In the 1920s, Charles Gray Adams I established an oyster company and oyster shucking house on the Hobson side of Chuckatuck Creek. Adams operated a fleet of over 30 boats out of the creek. Adams died in 1938.

The Adams Oyster Company was formally established in the 1940s by Adams' son, Captain Charles Gray "Charlie" Adams II and later became a partnership with Carl Bagnell when they merged the holdings with the Nansemond Fish and Oyster Company. The Adams Oysters Company sold oysters at local markets in Norfolk and shipped them to locations throughout the U.S. East Coast. The company also canned and sold a packaged oyster product called "Saltaire Oysters" and operated a steamed crab business near the Chuckatuck Creek location.

By the 1950s and 1960s, the "Saltaire Oysters" brand could be found in Kroger supermarkets, Fass Brothers, or Ballards. The company also sold directly to Colonial Stores and Campbell Soup Company for their canned oyster stew product, and was a certified interstate shellfish dealer. Charles Adams III worked for the company during this period, before being deployed to serve a tour of duty in the Vietnam War. In March 1968, Charles Adams III and three other watermen drowned when the oyster boat Klondike capsized with all four men on board.

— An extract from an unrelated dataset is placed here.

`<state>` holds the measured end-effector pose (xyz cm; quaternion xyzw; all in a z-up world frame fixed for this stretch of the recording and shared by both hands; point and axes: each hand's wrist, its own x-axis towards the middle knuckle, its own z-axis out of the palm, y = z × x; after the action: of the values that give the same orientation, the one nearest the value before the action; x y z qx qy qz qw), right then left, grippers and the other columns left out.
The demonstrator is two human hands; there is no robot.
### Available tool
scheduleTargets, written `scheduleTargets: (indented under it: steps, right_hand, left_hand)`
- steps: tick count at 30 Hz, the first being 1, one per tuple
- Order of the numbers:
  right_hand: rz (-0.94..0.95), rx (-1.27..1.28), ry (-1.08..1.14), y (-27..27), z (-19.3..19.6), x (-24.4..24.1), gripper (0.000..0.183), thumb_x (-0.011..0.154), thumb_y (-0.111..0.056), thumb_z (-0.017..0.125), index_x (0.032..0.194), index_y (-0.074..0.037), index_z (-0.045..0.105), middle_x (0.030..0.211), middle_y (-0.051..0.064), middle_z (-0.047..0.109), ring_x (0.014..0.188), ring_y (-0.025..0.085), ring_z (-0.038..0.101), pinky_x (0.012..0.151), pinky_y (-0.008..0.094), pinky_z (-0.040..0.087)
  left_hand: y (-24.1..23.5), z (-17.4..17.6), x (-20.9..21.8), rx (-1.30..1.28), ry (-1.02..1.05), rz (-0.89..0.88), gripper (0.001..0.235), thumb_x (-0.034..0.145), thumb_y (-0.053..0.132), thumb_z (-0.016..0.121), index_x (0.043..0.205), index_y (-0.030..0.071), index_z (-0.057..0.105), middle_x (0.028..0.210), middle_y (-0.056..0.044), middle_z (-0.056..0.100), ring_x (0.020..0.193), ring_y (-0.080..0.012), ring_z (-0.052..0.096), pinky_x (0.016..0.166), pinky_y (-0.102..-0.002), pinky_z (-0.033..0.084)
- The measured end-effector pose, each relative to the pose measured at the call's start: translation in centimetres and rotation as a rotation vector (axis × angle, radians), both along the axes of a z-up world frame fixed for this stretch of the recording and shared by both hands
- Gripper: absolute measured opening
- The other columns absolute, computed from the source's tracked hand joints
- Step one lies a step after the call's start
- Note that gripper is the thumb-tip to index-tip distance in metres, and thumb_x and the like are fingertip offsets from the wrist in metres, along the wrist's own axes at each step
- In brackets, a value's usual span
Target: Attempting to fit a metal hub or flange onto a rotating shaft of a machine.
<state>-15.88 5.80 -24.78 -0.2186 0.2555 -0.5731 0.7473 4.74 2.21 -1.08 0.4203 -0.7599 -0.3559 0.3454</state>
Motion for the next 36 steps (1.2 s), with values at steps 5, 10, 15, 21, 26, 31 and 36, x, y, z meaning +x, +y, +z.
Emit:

The business activity had slowed by the end of the 1970s due to the decline of the oyster population and the Army Corps of Engineers construction of a dam on Carter's Clove Creek, which closed Hobson's direct outlet to Chuckatuck Creek and the James River. From the 1980s to the 2010s, the business remained registered as an active oyster farm with the Virginia Marine Resources Commission.